The transverse structures were sometimes assembled by wet lay-up or prepreg.


construction de PRB (Isabelle Autisser)

construction de CCP Cray Valley

These time- and labour-consuming processing methods are suitable for racing boats that are built by the unit, but not for mass production.

The current challenge is to build these hulls in series relatively rapidly and mould the skins and stringers/frames in a single step.

 

It is possible to use infusion injection moulding or prepregs.

We worked with the CRITT in Toulouse to test several different solutions

  • these were infusion moulding,
  • vacuum prepreg in a curing oven,
  • prepreg in autoclave.

Setting up the infusion process for one-step construction takes a long time and requires a lot of consumables for large parts. It is no doubt a promising solution.
However, the prepreg in autoclave rapidly gave good results and, since we had an 8m x 4m autoclave available at Latécoère, we decided to explore that avenue.

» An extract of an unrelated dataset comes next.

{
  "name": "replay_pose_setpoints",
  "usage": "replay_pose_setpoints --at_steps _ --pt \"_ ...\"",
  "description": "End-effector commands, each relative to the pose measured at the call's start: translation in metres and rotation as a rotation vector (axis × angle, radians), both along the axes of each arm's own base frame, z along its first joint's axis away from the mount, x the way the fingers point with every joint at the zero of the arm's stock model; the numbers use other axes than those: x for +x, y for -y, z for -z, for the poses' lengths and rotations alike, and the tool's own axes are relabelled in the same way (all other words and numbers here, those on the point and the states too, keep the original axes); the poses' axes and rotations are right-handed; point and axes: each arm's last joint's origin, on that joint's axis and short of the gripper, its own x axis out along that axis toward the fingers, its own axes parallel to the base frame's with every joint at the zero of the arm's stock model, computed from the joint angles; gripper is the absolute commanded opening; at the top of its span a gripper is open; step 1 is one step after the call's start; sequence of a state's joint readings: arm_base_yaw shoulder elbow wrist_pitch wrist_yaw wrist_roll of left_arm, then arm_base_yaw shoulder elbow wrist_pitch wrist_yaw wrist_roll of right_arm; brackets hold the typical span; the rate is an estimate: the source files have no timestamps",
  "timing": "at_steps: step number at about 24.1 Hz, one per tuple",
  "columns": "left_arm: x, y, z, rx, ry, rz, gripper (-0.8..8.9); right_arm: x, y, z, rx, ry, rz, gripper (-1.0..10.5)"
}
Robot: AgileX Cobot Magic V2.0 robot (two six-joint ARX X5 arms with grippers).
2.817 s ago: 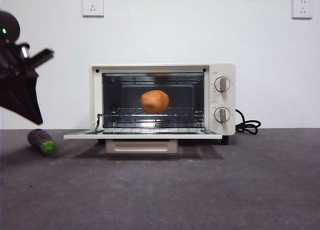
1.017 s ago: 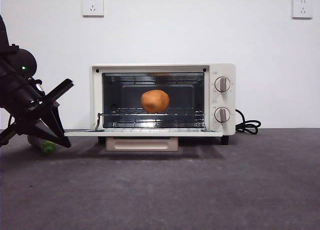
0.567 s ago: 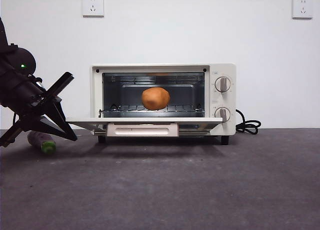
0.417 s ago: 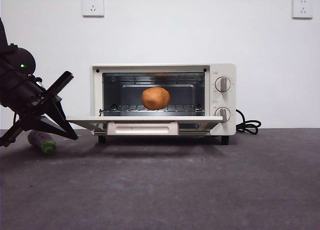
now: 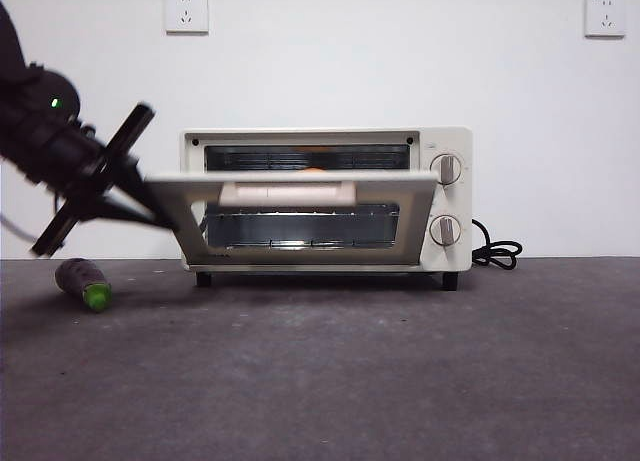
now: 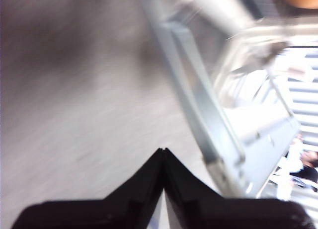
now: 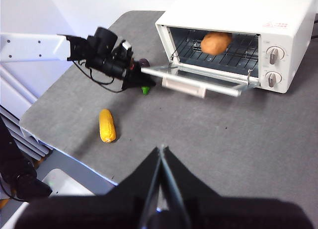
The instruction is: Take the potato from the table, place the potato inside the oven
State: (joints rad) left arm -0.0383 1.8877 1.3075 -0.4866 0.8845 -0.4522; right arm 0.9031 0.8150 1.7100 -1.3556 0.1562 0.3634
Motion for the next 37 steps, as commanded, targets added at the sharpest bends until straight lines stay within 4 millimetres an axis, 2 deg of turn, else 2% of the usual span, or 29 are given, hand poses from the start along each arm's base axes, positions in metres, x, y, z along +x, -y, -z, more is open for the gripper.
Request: replay_pose_setpoints --at_steps 1,10,15,29,34,37 --pt "0.008 0.007 -0.014 -0.026 0.037 0.015 -0.06 0.0 0.0 0.003 -0.02 -0.019 -0.004 0.0" --pt "0.027 0.015 -0.062 -0.037 0.175 0.014 -0.06 0.0 0.0 0.003 -0.021 -0.018 -0.004 0.0" --pt "0.033 0.014 -0.078 0.003 0.229 -0.031 -0.06 0.0 0.0 0.003 -0.022 -0.017 -0.001 0.0" --pt "0.045 0.014 -0.092 0.045 0.383 -0.116 -0.06 0.001 0.002 0.003 -0.055 0.017 0.037 0.0" --pt "0.039 0.014 -0.095 0.049 0.352 -0.107 -0.06 0.002 0.003 0.003 -0.075 0.04 0.094 0.0" --pt "0.029 0.014 -0.106 0.07 0.374 -0.08 -0.06 0.002 0.003 0.003 -0.077 0.043 0.102 0.0"
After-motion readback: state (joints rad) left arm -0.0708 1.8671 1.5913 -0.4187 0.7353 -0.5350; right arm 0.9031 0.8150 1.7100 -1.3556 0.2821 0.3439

hull of the 6,50 just out of the mould

photos jm finot


Following the tests at the CRITT, the Grillons Workshop in Toulouse succeeded in producing several hulls for a 6.50-m sailboat called the "Open 6.50".

The skin and the longitudinal stringers and transverse frames were done in a single curing step.
The technique required investing in complicated moulds and cooling jigs for holding the fabrics and stringers/frames in place, but the result is promising.

After carrying out strict quality controls, the next step will be to carefully calculate the time savings obtained.


the open 6,50 in the golfe du Morbihan, photo jm finot

4 - The evolution of processing methods

Consistent results with respect to strength, weight, higher productivity and, especially, savings on consumables are the potential gains from the advances made in processing.

5 - Future developments in the use of carbon for sailboats

Masts (built using prepreg, filament winding, or pultrusion techniques), hulls, and ballast fins, in that order, are the areas that benefit the most from carbon. The more weight savings achieved in the upper works, the more it is profitable

6 - Development

Developing the market and the use of carbon will depend on lowering the processing costs and the price of the boats.
There are some very interesting avenues: using carbon produces rapid cruising sailboats that sail 20-50% faster. Thanks to these new cruisers, it becomes possible to sail the Mediterranean by day (150 km in 16 hours).

The boats are more robust and more stable.
It is possible to have small sailboats and fast cruisers that can right themselves.
For light sailing, a number of craft are currently being designed that are possible only with the use of carbon.

The technique is now reliable, although the problem with price still remains.

The cost price of a glass-fibre reinforced composite is about 8 euros/kg, or 16 euros/kg with respect to its equivalent in carbon, which weighs half as much. The hull represents one-third of the price of a boat. The current price of carbon prepreg is 150 euros/kg. The new processing methods make it possible to lower that price to 75 euros, or 50 euros in the medium term. Its use is limited, however, because the boat costs 85% to 100% more than a standard boat.

The new customers will have to be motivated by speed and a heightened sailing pleasure.